Metrics #

Evaluating feature based local explanations #

Let \(f\) be a black box predictor that maps an input \(\mathbf{x} \in \mathbb{R}^d\) to an output \(f(\mathbf{x}) \in \mathbb{R}\) .

An explanation function \(g\) takes in a predictor \(f\) and an instances \(\mathbf{x}\) and returns the feature importance scores \(g(f,\mathbf{x}) \in \mathbb{R}^d\) .

Let \(\rho: \mathbb{R}^d \times \mathbb{R}^d \rightarrow \mathbb{R}^{+}\) be a distance metric over input instances.

Let \(D: \mathbb{R}^d \times \mathbb{R}^d \rightarrow \mathbb{R}^{+}\) be a distance metric over explanations.

An evaluation metric \(\mu\) takes in as input a predictor \(f\) ,an explanation fucntion \(g\) , and input \(\mathbf{x}\) , and outputs a scalar \(\mu(f,g;\mathbf{x})\) .

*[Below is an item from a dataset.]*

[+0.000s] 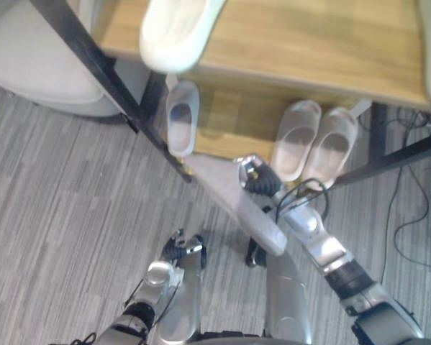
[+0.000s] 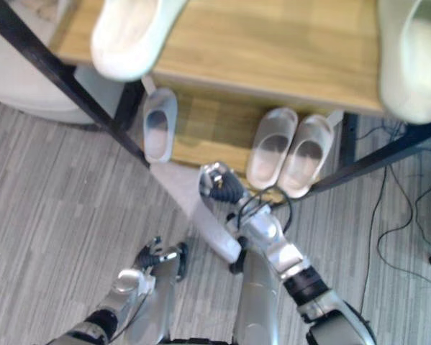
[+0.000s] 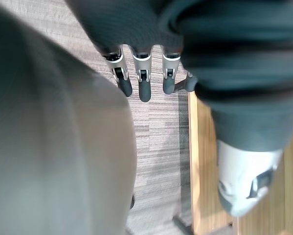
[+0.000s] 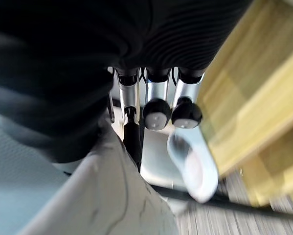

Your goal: Organize the slippers on the shoe rack

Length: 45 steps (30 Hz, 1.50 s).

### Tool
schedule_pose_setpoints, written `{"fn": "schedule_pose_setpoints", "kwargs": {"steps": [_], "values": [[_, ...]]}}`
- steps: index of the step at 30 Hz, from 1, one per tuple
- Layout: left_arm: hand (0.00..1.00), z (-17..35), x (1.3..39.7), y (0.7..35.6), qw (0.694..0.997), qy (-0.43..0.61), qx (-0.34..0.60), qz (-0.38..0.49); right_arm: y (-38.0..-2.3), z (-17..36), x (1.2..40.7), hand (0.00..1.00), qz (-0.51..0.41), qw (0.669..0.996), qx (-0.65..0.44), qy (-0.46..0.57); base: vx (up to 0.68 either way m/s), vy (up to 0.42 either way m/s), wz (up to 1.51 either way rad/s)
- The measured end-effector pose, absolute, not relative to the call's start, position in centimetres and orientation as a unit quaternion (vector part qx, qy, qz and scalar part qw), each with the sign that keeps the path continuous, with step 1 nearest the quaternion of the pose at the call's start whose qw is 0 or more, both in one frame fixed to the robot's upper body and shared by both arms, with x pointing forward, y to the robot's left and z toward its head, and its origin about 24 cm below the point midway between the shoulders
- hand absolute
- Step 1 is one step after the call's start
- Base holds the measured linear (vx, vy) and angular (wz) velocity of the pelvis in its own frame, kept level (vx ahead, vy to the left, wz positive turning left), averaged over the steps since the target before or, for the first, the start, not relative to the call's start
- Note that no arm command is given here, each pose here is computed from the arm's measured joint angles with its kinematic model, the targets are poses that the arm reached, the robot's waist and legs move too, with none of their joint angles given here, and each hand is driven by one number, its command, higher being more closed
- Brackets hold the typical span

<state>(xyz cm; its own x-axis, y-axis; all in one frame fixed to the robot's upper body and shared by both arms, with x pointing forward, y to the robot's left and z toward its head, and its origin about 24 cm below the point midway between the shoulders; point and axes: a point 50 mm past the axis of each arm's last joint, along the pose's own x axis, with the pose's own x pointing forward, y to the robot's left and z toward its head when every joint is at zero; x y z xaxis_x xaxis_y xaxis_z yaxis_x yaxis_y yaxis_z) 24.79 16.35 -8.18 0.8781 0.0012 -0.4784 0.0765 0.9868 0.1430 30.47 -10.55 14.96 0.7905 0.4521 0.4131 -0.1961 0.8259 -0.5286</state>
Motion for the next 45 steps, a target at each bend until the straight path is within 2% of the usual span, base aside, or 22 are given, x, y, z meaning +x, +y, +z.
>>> {"fn": "schedule_pose_setpoints", "kwargs": {"steps": [6, 13, 24, 31, 37, 38, 42, 45], "values": [[0.0, -5.3, 27.2, 17.0, 0.983, 0.176, 0.041, 0.03, -10.7, 19.7, 31.5, 1.0, 0.11, 0.895, -0.245, -0.357, -0.05, -0.008, 0.04], [0.0, -3.0, 28.8, 18.4, 0.988, 0.125, 0.003, 0.084, -9.9, 24.6, 32.6, 1.0, 0.049, 0.852, -0.292, -0.432, -0.01, -0.003, -0.01], [0.0, -0.6, 30.3, 18.0, 0.993, 0.074, -0.028, 0.093, -11.6, 29.4, 37.3, 1.0, -0.087, 0.821, -0.402, -0.396, 0.0, 0.0, 0.01], [0.0, -0.2, 30.4, 17.7, 0.992, 0.061, -0.045, 0.102, -12.4, 32.5, 38.7, 1.0, -0.167, 0.794, -0.438, -0.386, 0.0, 0.0, 0.0], [0.0, -0.3, 30.4, 17.7, 0.99, 0.062, -0.062, 0.113, -12.7, 33.9, 39.0, 1.0, -0.231, 0.751, -0.487, -0.381, -0.01, -0.007, 0.04], [0.0, -0.3, 30.4, 17.7, 0.99, 0.063, -0.062, 0.112, -12.9, 33.9, 39.2, 0.0, -0.24, 0.749, -0.491, -0.375, -0.01, -0.008, 0.08], [0.0, -0.4, 30.4, 17.5, 0.99, 0.065, -0.061, 0.11, -13.2, 34.1, 39.2, 0.0, -0.263, 0.727, -0.52, -0.364, -0.02, -0.013, 0.07], [0.0, -0.5, 30.3, 17.4, 0.99, 0.067, -0.064, 0.109, -13.4, 34.0, 39.3, 0.0, -0.268, 0.728, -0.521, -0.356, -0.01, -0.006, 0.03]]}}
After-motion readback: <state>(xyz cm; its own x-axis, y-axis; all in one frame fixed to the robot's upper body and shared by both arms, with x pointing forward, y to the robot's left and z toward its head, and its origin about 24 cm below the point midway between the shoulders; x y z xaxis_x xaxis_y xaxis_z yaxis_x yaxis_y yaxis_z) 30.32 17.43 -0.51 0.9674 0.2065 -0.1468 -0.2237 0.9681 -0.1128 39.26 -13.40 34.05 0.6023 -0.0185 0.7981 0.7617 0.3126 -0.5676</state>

We wil mainly focus on these threes evaluation metrics which can be evaluated without access to ground-truth explanations¹.

Faithfulness #

(high) faithfulness,relevance,fidelity.

The feature importance scores from \(g\) should correspond to the importance features of \(\mathbf{x}\) for \(f\) , such that, when we set a particular set of features \(\mathbf{x}_s\) to a baseline value \(\overline{\mathbf{x}}_s\) , the change in predictor’s output should be proportional (measured via correlation) to the sum of the attribution scores of features in \(\mathbf{x}_s\) .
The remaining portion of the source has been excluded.